Problem to solve:
Your task is to repeat the entries underneath exactly, minus the pictures.

Top of Material for this task

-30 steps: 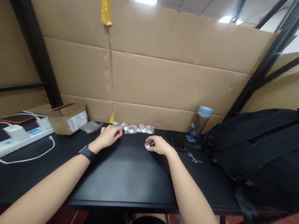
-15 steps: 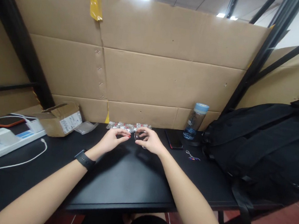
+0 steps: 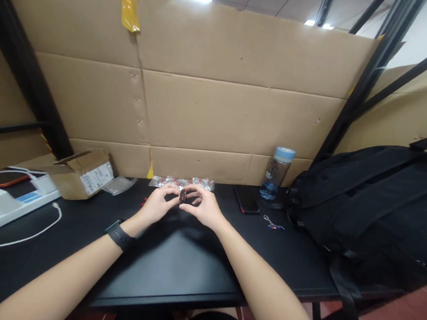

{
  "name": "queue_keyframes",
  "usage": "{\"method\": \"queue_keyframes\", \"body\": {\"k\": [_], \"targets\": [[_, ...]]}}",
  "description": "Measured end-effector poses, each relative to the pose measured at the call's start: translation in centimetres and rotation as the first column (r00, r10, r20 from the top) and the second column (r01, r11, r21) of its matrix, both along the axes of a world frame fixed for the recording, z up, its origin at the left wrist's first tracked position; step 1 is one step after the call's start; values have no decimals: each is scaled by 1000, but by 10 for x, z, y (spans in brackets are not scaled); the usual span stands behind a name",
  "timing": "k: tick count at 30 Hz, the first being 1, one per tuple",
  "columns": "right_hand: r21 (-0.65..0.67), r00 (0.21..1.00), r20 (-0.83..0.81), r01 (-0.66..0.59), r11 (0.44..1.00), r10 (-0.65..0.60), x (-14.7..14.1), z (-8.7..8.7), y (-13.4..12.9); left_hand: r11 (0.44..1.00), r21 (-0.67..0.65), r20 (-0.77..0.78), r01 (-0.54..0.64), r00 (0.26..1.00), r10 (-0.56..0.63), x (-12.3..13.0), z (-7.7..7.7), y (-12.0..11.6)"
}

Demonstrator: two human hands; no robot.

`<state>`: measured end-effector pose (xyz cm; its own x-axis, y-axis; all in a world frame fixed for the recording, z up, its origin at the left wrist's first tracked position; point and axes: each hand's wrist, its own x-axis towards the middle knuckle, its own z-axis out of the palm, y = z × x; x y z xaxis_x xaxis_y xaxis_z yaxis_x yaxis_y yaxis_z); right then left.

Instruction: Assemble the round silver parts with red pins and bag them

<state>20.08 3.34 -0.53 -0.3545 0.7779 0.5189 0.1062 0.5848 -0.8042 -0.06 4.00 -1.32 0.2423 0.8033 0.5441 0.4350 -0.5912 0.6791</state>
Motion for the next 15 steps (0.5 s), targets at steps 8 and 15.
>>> {"method": "queue_keyframes", "body": {"k": [8,15], "targets": [[-153,996,-86,13,988,-26,-5,-4,1,994,24,-44,-110,993,111,0,-2,-1],[15,987,151,57,998,-59,3,-1,5,988,41,-102,-150,983,154,4,4,-10]]}}
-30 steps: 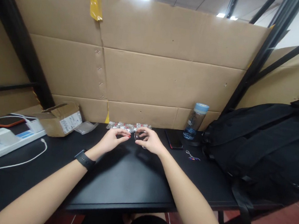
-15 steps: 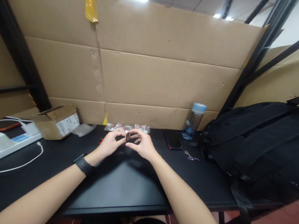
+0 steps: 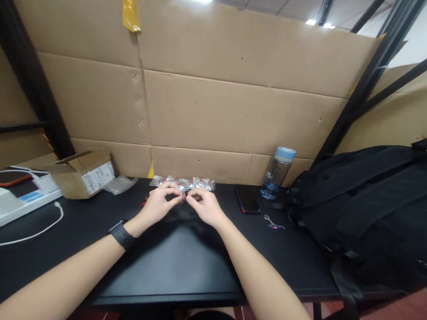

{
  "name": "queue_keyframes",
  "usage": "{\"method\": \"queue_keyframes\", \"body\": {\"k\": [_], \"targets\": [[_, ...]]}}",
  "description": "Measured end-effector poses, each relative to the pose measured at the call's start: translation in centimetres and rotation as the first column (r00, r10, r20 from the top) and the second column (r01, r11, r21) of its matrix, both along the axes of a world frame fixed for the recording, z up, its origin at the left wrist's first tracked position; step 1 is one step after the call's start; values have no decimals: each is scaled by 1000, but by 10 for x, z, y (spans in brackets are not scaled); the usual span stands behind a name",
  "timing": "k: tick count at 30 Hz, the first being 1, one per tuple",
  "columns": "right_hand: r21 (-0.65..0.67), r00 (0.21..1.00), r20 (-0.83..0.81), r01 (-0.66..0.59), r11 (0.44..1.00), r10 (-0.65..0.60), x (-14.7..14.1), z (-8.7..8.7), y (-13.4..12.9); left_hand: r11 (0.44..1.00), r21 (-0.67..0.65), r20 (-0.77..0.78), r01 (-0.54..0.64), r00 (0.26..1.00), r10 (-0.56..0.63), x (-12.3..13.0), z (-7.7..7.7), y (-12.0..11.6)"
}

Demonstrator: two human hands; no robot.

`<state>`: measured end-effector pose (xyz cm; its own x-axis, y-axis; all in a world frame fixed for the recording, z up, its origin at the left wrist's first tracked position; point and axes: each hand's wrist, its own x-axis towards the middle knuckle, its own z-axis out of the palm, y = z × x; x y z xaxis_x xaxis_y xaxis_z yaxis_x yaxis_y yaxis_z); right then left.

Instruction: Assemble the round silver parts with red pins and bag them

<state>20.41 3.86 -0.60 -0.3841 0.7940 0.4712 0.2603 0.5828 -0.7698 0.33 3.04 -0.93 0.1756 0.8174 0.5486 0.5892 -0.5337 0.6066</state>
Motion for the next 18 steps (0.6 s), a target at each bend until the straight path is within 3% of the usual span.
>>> {"method": "queue_keyframes", "body": {"k": [3,7,13,18], "targets": [[119,993,114,-5,993,-9,2,2,-2,1000,9,-41,-14,999,15,2,2,-3],[148,993,119,-20,989,2,0,2,-4,1000,20,-90,-11,996,13,2,2,-3],[101,995,91,42,994,-51,0,-5,3,996,35,-85,86,993,-83,0,0,1],[173,975,195,69,983,-103,9,-6,8,975,7,15,223,975,-223,-5,-2,5]]}}
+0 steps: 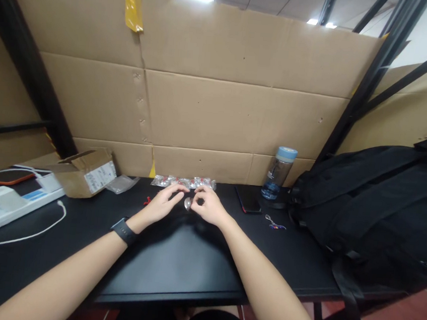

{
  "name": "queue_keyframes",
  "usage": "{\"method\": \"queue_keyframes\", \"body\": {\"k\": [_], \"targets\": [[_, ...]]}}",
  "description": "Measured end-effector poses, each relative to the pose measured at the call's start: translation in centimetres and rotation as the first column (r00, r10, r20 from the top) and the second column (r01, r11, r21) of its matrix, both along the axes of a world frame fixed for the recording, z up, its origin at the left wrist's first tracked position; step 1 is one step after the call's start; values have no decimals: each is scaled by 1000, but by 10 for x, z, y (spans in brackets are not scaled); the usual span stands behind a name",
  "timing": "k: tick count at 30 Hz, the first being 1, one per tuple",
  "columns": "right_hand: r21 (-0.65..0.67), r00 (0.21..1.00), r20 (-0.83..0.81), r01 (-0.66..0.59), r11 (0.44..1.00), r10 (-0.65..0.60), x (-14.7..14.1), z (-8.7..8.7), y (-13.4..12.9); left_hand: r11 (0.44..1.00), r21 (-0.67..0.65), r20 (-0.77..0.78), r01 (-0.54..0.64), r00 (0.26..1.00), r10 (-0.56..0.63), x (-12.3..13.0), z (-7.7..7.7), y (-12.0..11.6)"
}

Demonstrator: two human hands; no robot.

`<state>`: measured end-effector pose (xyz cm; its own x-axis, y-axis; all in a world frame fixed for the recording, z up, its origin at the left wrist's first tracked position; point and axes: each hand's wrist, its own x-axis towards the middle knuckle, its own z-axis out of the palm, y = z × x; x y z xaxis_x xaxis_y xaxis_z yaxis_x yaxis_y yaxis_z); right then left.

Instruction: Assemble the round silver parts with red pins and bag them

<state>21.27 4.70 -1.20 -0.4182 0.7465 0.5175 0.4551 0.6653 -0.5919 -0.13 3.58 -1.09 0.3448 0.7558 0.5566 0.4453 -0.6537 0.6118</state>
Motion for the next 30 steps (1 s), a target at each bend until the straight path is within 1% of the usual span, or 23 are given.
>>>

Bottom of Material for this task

Result of the exercise:
-30 steps: 
-15 steps: 
+0 steps: 

{
  "name": "queue_keyframes",
  "usage": "{\"method\": \"queue_keyframes\", \"body\": {\"k\": [_], \"targets\": [[_, ...]]}}",
  "description": "Measured end-effector poses, each relative to the pose measured at the call's start: translation in centimetres and rotation as the first column (r00, r10, r20 from the top) and the second column (r01, r11, r21) of its matrix, both along the axes of a world frame fixed for the recording, z up, its origin at the left wrist's first tracked position; step 1 is one step after the call's start; values have no decimals: each is scaled by 1000, but by 10 for x, z, y (spans in brackets are not scaled); the usual span stands behind a name",
  "timing": "k: tick count at 30 Hz, the first being 1, one per tuple",
  "columns": "right_hand: r21 (-0.65..0.67), r00 (0.21..1.00), r20 (-0.83..0.81), r01 (-0.66..0.59), r11 (0.44..1.00), r10 (-0.65..0.60), x (-14.7..14.1), z (-8.7..8.7), y (-13.4..12.9); left_hand: r11 (0.44..1.00), r21 (-0.67..0.65), r20 (-0.77..0.78), r01 (-0.54..0.64), r00 (0.26..1.00), r10 (-0.56..0.63), x (-12.3..13.0), z (-7.7..7.7), y (-12.0..11.6)"
}

Demonstrator: two human hands; no robot.

`<state>`: measured end-effector pose (xyz cm; its own x-axis, y-axis; all in a world frame fixed for the recording, z up, its origin at the left wrist's first tracked position; point and axes: each hand's wrist, its own x-axis towards the middle knuckle, its own z-axis out of the palm, y = z × x; x y z xaxis_x xaxis_y xaxis_z yaxis_x yaxis_y yaxis_z); right then left.

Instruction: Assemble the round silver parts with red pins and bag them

<state>20.08 3.34 -0.53 -0.3545 0.7779 0.5189 0.1062 0.5848 -0.8042 -0.06 4.00 -1.32 0.2423 0.8033 0.5441 0.4350 -0.5912 0.6791</state>
Motion for the next 15 steps (0.5 s), targets at steps 8 and 15.
>>> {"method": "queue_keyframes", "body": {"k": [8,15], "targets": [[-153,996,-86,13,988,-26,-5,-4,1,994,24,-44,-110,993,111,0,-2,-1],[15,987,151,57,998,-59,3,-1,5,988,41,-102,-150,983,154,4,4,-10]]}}
-30 steps: 
-15 steps: 
+0 steps: 

{
  "name": "queue_keyframes",
  "usage": "{\"method\": \"queue_keyframes\", \"body\": {\"k\": [_], \"targets\": [[_, ...]]}}",
  "description": "Measured end-effector poses, each relative to the pose measured at the call's start: translation in centimetres and rotation as the first column (r00, r10, r20 from the top) and the second column (r01, r11, r21) of its matrix, both along the axes of a world frame fixed for the recording, z up, its origin at the left wrist's first tracked position; step 1 is one step after the call's start; values have no decimals: each is scaled by 1000, but by 10 for x, z, y (spans in brackets are not scaled); the usual span stands behind a name",
  "timing": "k: tick count at 30 Hz, the first being 1, one per tuple",
  "columns": "right_hand: r21 (-0.65..0.67), r00 (0.21..1.00), r20 (-0.83..0.81), r01 (-0.66..0.59), r11 (0.44..1.00), r10 (-0.65..0.60), x (-14.7..14.1), z (-8.7..8.7), y (-13.4..12.9); left_hand: r11 (0.44..1.00), r21 (-0.67..0.65), r20 (-0.77..0.78), r01 (-0.54..0.64), r00 (0.26..1.00), r10 (-0.56..0.63), x (-12.3..13.0), z (-7.7..7.7), y (-12.0..11.6)"
}

Demonstrator: two human hands; no robot.

`<state>`: measured end-effector pose (xyz cm; its own x-axis, y-axis; all in a world frame fixed for the recording, z up, its origin at the left wrist's first tracked position; point and axes: each hand's wrist, its own x-axis towards the middle knuckle, its own z-axis out of the palm, y = z × x; x y z xaxis_x xaxis_y xaxis_z yaxis_x yaxis_y yaxis_z); right then left.

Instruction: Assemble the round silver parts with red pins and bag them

<state>20.41 3.86 -0.60 -0.3841 0.7940 0.4712 0.2603 0.5828 -0.7698 0.33 3.04 -0.93 0.1756 0.8174 0.5486 0.5892 -0.5337 0.6066</state>
Motion for the next 18 steps (0.6 s), a target at each bend until the straight path is within 3% of the usual span.
>>> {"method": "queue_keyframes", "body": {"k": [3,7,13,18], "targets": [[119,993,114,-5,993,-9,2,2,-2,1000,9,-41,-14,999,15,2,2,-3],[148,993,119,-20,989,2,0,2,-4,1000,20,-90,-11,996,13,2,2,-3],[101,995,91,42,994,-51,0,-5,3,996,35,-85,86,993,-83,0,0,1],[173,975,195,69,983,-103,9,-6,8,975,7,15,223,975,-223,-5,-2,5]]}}
+0 steps: 

{
  "name": "queue_keyframes",
  "usage": "{\"method\": \"queue_keyframes\", \"body\": {\"k\": [_], \"targets\": [[_, ...]]}}",
  "description": "Measured end-effector poses, each relative to the pose measured at the call's start: translation in centimetres and rotation as the first column (r00, r10, r20 from the top) and the second column (r01, r11, r21) of its matrix, both along the axes of a world frame fixed for the recording, z up, its origin at the left wrist's first tracked position; step 1 is one step after the call's start; values have no decimals: each is scaled by 1000, but by 10 for x, z, y (spans in brackets are not scaled); the usual span stands behind a name",
  "timing": "k: tick count at 30 Hz, the first being 1, one per tuple",
  "columns": "right_hand: r21 (-0.65..0.67), r00 (0.21..1.00), r20 (-0.83..0.81), r01 (-0.66..0.59), r11 (0.44..1.00), r10 (-0.65..0.60), x (-14.7..14.1), z (-8.7..8.7), y (-13.4..12.9); left_hand: r11 (0.44..1.00), r21 (-0.67..0.65), r20 (-0.77..0.78), r01 (-0.54..0.64), r00 (0.26..1.00), r10 (-0.56..0.63), x (-12.3..13.0), z (-7.7..7.7), y (-12.0..11.6)"
}

Demonstrator: two human hands; no robot.

`<state>`: measured end-effector pose (xyz cm; its own x-axis, y-axis; all in a world frame fixed for the recording, z up, its origin at the left wrist's first tracked position; point and axes: each hand's wrist, its own x-axis towards the middle knuckle, its own z-axis out of the palm, y = z × x; x y z xaxis_x xaxis_y xaxis_z yaxis_x yaxis_y yaxis_z); right then left.

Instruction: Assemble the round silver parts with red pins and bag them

<state>21.27 4.70 -1.20 -0.4182 0.7465 0.5175 0.4551 0.6653 -0.5919 -0.13 3.58 -1.09 0.3448 0.7558 0.5566 0.4453 -0.6537 0.6118</state>
Motion for the next 30 steps (1 s), a target at each bend until the straight path is within 1% of the usual span, or 23 are given.
>>>

The answer given above is complete as it stands.